Much like the Super Bowl, the annual Oscars ceremony is a special occasion for me and my friends to sit in front of the TV and hang out. Of course we haven’t actually watched many of the movies nominated; that isn’t the point. The point is to be together with friends, eat food, and view the telecast with an eye towards humor. Who’s wearing something absurd? Whose acceptance speech went too long and the producers turned off the microphone?
This year’s Academy Awards also had a bit of suspense, because there was no clear front-runner for the Best Picture category; a succinct lack of a La La Land this year (that’s the joke). Heading into the evening, any of the eight nominated movies were liable to win, except for Black Panther, because pandering to popular, culturally-relevant super hero films has its limits. Fans of the MCU should be just happy it got nominated, and nothing more than that.
The surprise was palpable both live in the Dolby Theatre and at our gathering when Green Book was announced as winner of Best Picture. My money was on Roma, and that bet was going swimmingly as the movie won a few of the awards - including Best Director for Alfonso Cuaron - throughout the event. I think I can safely say no one had Green Book in their betting pool, and it seems the producers of the film themselves were not expecting the victory.
The response on Twitter was swift and hilarious. People couldn’t believe such a mediocre movie won Best Picture, while so called ‘Black Twitter’ were fed up with being pandered to by old, white Academy members voting for “white savior” movies. Green Book broke the camel’s back because of its historical inaccuracies and the fact the family of the main character portrayed have publicly denounced the movie. Perhaps this would have been a good year for the La La Land - Moonlight mix-up.

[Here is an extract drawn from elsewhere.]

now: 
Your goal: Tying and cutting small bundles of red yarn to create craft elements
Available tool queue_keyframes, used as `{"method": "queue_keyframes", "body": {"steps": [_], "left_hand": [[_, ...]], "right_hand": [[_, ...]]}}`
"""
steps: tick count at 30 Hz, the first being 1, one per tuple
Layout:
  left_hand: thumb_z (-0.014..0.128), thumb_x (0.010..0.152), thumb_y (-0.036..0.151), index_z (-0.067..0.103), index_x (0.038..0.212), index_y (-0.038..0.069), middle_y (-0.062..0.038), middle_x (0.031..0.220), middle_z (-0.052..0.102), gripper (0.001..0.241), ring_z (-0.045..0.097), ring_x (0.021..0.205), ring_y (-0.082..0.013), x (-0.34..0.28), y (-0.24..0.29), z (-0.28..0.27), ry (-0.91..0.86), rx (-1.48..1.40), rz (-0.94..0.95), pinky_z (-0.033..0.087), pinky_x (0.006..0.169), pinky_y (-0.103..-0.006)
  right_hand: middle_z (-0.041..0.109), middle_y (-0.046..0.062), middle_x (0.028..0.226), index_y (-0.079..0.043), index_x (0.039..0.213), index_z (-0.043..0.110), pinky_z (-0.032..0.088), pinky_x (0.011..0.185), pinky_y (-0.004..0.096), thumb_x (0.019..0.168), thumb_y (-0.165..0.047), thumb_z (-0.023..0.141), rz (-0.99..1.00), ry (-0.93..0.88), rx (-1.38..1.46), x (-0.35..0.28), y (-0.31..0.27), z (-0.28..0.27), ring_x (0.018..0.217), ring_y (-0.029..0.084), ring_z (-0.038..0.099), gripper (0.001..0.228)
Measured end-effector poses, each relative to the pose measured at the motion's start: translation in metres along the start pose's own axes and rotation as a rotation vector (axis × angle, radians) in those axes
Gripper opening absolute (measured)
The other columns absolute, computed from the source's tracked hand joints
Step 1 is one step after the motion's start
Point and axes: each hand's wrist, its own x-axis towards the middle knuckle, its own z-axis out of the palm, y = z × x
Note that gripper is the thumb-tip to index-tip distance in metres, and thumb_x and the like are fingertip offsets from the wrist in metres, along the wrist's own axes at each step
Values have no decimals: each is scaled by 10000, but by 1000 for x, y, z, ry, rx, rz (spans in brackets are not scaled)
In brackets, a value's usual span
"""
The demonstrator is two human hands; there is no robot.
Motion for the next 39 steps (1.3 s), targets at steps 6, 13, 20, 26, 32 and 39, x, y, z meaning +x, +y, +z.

Nevertheless, kudos to the guy who won for Production Design: his realization halfway through his partner’s acceptance speech that he wasn’t going to have any time at all to recite his own. What was likely the absolute height of his career and yet not one word in, other than shouting out his crew as the camera cuts away to commercial. Top man.
Also kudos to the winner who wanted to thank her two kids, but only managed to name one. It necessitated her husband to interject and say the name of the other child, who henceforth will forever know - along with anyone that’s watched the Oscars this year - that he is not his mother’s favorite.